GOAL OF THE EXERCISE: Copy out exactly the lines from the start of the data to the line containing "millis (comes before". Include both.

• • • • •

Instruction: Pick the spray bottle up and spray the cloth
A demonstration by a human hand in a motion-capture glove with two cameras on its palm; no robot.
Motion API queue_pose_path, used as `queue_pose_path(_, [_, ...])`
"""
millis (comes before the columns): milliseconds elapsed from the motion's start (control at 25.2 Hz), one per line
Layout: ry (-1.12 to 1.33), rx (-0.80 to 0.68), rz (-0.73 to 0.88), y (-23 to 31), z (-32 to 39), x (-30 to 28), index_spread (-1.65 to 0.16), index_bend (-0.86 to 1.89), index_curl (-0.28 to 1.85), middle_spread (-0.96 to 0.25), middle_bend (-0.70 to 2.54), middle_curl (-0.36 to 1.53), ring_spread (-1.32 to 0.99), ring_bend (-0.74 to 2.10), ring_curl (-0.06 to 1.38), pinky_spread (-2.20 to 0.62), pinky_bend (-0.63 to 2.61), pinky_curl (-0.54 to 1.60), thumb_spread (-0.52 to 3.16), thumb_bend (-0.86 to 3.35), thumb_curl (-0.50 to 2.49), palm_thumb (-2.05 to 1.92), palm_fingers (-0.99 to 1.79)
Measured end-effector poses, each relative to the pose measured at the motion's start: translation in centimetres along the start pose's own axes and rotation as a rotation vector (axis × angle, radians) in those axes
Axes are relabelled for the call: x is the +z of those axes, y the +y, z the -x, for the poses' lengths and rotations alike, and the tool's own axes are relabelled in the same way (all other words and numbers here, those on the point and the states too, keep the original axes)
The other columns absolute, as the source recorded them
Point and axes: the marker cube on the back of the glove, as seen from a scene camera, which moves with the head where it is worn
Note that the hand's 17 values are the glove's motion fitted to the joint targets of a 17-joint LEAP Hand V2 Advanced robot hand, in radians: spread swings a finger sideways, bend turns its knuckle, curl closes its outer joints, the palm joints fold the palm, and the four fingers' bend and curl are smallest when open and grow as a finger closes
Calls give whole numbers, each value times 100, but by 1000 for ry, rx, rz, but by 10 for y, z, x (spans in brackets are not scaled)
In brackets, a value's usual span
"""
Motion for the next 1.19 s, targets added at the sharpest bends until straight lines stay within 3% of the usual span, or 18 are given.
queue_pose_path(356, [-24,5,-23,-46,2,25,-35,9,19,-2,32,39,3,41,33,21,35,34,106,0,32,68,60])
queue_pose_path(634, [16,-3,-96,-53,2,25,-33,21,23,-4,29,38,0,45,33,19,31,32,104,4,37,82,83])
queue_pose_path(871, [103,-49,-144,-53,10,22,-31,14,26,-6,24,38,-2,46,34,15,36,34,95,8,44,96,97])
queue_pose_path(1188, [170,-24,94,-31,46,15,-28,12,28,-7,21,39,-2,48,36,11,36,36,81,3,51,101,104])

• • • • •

WRITTEN SOLUTION:
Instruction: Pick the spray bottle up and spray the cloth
A demonstration by a human hand in a motion-capture glove with two cameras on its palm; no robot.
Motion API queue_pose_path, used as `queue_pose_path(_, [_, ...])`
"""
millis (comes before the columns): milliseconds elapsed from the motion's start (control at 25.2 Hz), one per line

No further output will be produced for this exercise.